About this task -> Exclude the images, then return every line below exactly as written.

-------- Data excerpt --------

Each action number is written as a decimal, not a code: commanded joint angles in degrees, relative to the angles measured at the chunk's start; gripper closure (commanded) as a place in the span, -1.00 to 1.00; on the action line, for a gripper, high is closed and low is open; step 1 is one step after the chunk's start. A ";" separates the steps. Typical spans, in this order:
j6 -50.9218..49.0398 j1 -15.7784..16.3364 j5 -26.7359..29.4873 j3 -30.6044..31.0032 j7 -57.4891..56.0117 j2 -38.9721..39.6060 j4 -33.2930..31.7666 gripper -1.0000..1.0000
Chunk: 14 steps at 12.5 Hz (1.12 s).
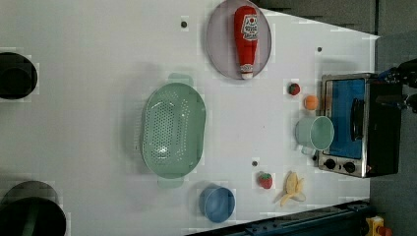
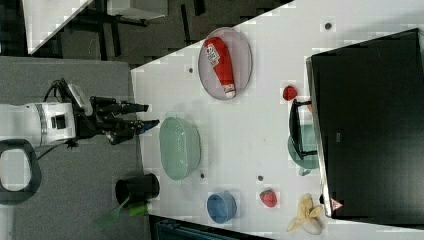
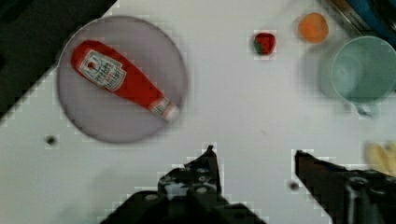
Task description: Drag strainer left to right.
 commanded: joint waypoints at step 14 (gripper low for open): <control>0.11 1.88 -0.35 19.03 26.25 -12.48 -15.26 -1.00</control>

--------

Exercise output ->
Each action number is written as a decimal, not a code: commanded joint angles in degrees, relative to the angles measured at the chunk's start; gripper closure (commanded) as a place in the span, -1.00 to 1.00; on the action line, for a gripper, high is closed and low is open; step 1 is one step after the chunk's start. A ";" separates the steps. Typical spans, in this order:
j6 -50.9218..49.0398 j1 -15.7784..16.3364 j5 -26.7359..29.4873 j3 -30.6044..31.0032 j7 -57.4891..56.0117 j2 -38.9721..39.6060 j4 -33.2930..31.7666 gripper -1.0000..1.0000
Chunk: 14 steps at 12.5 Hz (1.12 s).
Task description: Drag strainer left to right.
 commanded: joint waypoints at step 14 (gripper low for open): <control>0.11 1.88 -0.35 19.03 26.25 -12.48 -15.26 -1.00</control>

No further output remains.